That’s why channels that drive initial brand awareness; social media, programmatic and yes, earned media don’t look as effective if you’re only looking at how many sales they drive, because that’s not the primary role they’re playing. You’d never expect a goalkeeper to be scoring goals now, would you? Whereas at the bottom of the funnel, you get Affiliates and Email (or “thunder stealers” as I like to call them) swooping in and taking a lot of the credit. Attributionally though… now you’re talking.  

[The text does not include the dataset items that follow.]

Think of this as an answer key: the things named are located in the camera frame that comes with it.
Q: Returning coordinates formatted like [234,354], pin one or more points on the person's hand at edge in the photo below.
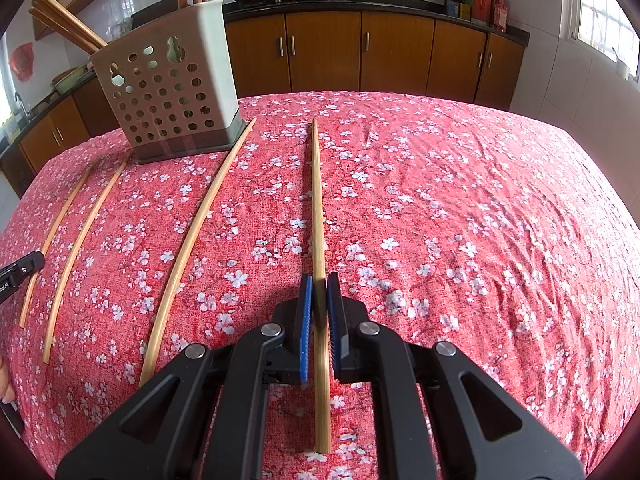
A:
[7,393]

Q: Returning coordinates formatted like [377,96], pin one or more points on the red floral tablecloth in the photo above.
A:
[449,221]

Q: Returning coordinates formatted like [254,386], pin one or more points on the green basin on counter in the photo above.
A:
[69,80]

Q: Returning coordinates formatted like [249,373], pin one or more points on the brown kitchen base cabinets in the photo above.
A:
[368,50]

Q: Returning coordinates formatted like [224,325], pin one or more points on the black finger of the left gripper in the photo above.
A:
[13,275]

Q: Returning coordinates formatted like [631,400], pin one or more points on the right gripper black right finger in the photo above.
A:
[436,414]

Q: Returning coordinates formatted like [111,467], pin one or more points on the red plastic bag on wall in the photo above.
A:
[21,62]

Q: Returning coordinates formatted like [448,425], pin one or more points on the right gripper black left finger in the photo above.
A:
[203,414]

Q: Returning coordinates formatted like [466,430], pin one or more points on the perforated grey utensil holder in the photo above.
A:
[170,85]

Using the Attribution reports section in your site’s Google Analytics account, we can see which channels, content and devices are more likely to bring people to your site in the first place, which are more likely to drive the sale, and the ones in between and of course, what’s genuinely not working. For our campaigns, we can see how many people we've introduced to the brand, who we've brought through the front door. We can track these first touchpoints as a result of our campaigns - like referring traffic from coverage secured (with links) or visits to campaign assets that are hosted on our client's website. And more importantly, attribution reports can tell us whether any of these people have returned and converted at a later date, whether that conversion is a lead, a sale or something 'softer' like a newsletter sign up or a white paper download. Our PR activity can also influence traffic from channels like organic search and direct. If coverage doesn't have a link, and people like what they see, they'll have to either Google you or come directly to your website to find out more. To explore this behaviour and find out if this is happening, we can check your Search Console report (again in GA) to see if there's a spike in branded searches that correlate with your campaign activity, and what happened to that traffic next.The data can be cut in all these lovely ways in Google Analytics, and they can help us see how our campaigns and coverage are contributing to outcomes in a much clearer way. And you, as a client, can understand customer journeys more fully (and where PR fits in), spend your budget better, and make better decisions. Hooray.